Light, sweet crude for April delivery tumbled $1.82 to $59.82 a barrel in midday trading on the New York Mercantile Exchange. Earlier, the contract dropped as low as $59.64 a barrel.

Brent crude for April also fell $1.86 to $60.22 a barrel on the ICE Futures exchange in London.

"There are still ongoing ramifications from China's drop last Tuesday," Gorey said, noting that most Asian equity markets were also down on Monday. "It was a jolt to the global economy."

Last Tuesday, the benchmark Shanghai Composite Index plunged 9 percent, triggering huge losses on Wall Street and other markets. The oil market still closed at a two-month high on Thursday on the news of tightening gasoline supplies, but afterward followed the stock market's downward pull.

The Dow Jones industrials inched up in midday trading on Monday, gaining 3.92 points to 12,118.02, but remained far off last Monday's closing of 12,632.26.

Comments from an oil official that the Organization of Petroleum Exporting Countries is unlikely to call for another round of production cuts at its March meeting also undermined oil prices. Qatar's Oil Minister Abdullah bin Hamad al-Attiyah said the cartel won't decrease production if crude oil stays near its current basket price of $58.34 a barrel, according to Dow Jones Newswires.

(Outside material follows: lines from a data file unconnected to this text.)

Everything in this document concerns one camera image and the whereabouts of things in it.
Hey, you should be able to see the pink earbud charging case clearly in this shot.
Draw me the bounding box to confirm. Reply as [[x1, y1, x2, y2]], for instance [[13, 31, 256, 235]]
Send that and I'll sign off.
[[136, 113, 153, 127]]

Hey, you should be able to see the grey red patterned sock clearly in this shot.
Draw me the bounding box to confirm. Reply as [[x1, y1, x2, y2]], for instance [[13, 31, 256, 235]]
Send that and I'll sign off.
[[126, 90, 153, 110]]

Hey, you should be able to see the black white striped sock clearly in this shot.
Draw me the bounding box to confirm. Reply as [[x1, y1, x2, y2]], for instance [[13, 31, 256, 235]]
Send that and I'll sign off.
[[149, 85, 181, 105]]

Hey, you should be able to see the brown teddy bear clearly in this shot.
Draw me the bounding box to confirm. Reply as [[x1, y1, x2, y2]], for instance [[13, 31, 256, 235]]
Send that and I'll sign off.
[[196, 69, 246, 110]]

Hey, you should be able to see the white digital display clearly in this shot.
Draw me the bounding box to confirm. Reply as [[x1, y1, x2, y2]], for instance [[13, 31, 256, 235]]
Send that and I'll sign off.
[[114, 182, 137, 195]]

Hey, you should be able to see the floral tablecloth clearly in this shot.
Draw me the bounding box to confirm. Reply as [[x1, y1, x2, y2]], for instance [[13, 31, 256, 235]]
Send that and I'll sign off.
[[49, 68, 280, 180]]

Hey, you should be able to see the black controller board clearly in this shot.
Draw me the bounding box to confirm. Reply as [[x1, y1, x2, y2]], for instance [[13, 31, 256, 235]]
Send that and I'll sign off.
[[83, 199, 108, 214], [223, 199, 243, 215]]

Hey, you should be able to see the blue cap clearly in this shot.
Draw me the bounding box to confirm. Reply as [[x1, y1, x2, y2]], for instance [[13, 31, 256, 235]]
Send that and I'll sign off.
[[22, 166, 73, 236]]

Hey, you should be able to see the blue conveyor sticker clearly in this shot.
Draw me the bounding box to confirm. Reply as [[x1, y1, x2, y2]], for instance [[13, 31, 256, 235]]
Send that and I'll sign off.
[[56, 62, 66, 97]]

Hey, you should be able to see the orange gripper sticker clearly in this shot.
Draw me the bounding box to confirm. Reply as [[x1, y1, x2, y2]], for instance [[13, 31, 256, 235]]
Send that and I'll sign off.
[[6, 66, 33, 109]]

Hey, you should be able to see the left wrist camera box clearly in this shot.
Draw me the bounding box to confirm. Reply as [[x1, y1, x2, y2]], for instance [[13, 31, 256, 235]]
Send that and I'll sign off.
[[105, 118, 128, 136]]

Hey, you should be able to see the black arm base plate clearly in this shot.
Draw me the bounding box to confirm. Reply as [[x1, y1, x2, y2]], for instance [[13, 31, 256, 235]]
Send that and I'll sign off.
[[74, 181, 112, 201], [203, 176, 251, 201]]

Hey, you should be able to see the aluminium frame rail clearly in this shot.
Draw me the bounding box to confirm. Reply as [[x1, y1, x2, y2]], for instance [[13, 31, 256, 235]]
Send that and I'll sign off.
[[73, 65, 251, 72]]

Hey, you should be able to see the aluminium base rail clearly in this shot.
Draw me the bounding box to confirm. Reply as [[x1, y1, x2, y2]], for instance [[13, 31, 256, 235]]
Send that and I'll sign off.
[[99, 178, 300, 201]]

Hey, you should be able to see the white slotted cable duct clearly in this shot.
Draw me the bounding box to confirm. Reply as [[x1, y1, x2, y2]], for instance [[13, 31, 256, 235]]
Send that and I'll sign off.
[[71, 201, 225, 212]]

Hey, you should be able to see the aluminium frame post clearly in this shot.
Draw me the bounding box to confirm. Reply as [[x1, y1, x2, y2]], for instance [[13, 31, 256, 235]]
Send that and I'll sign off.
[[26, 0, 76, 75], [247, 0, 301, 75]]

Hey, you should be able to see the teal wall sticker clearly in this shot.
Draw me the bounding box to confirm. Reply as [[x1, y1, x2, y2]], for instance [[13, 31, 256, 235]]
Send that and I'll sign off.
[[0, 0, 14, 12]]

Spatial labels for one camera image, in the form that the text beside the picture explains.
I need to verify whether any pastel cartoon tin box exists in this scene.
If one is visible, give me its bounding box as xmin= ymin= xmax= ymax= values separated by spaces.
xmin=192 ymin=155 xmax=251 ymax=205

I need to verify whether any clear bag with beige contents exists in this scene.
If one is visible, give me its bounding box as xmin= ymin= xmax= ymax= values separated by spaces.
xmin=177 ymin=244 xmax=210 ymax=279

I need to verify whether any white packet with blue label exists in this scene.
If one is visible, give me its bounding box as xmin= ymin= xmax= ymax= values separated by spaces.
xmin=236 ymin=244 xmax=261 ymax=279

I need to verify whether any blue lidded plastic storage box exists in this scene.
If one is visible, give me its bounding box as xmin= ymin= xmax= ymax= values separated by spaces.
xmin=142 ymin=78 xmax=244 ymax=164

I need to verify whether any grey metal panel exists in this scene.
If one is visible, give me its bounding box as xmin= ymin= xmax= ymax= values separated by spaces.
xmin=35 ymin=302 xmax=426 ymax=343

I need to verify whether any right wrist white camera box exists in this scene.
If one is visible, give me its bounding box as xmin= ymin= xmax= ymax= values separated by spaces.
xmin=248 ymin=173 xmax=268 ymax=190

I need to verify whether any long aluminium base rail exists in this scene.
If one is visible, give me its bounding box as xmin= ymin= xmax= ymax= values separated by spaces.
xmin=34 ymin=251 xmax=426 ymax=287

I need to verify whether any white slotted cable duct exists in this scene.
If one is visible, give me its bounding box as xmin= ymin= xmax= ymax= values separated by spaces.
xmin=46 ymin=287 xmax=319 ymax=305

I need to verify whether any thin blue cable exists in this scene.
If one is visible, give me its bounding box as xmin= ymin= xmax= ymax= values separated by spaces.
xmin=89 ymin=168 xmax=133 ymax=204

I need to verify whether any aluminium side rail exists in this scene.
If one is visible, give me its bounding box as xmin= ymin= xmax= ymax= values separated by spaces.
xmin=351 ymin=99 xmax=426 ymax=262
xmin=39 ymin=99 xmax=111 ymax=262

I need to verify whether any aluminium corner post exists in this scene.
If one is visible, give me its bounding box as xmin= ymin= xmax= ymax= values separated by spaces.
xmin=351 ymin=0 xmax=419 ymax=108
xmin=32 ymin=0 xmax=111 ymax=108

Oppenheimer & Co. Analyst Fadel Gheit said that OPEC aims to keep oil within $55 and $65 a barrel. "Now at $60 a barrel is the sweet spot," Gheit said. "It will not kill demand growth for oil. It will slow it, but we won't see people running to conserve energy. People will get used to it."

Escalating tensions between Iran and the United States have buoyed prices lately, but reports on Monday that Iran may participate Saturday in an international conference on Iraq with the United States in attendance also may have "alleviated some of the political premium in the price," of oil, Gheit said.

If both countries attend, it would be the first public U.S.-Iranian meeting in nearly three years.

Washington is pushing for tougher U.N. sanctions on Tehran over its failure to comply with demands to halt its uranium enrichment program. Although the United States has said it has no plans for a military strike, the option has not been ruled out.

Jan Stuart, an analyst at UBS in London, said fundamentals for oil remained good, with strong U.S. oil demand, low imports and reduced refiner supply.

"Far below consensus non-OPEC growth, and demand strength from outside North America" were other supporting factors, Stuart said.

Last week's U.S. inventories report showed stockpiles of gasoline and distillates, which include heating oil and diesel fuel, dropped by a larger amount than analysts had forecast. Meanwhile, demand for products over the last four-week period rose by 7.5 percent from the same period last year.

In other Nymex trading, heating oil futures fell nearly 5 cents to $1.7196 a gallon, while natural gas gained nearly 3 cents to $7.271 per 1,000 cubic feet. Gasoline futures fell more than 5 cents to $1.8500 a gallon.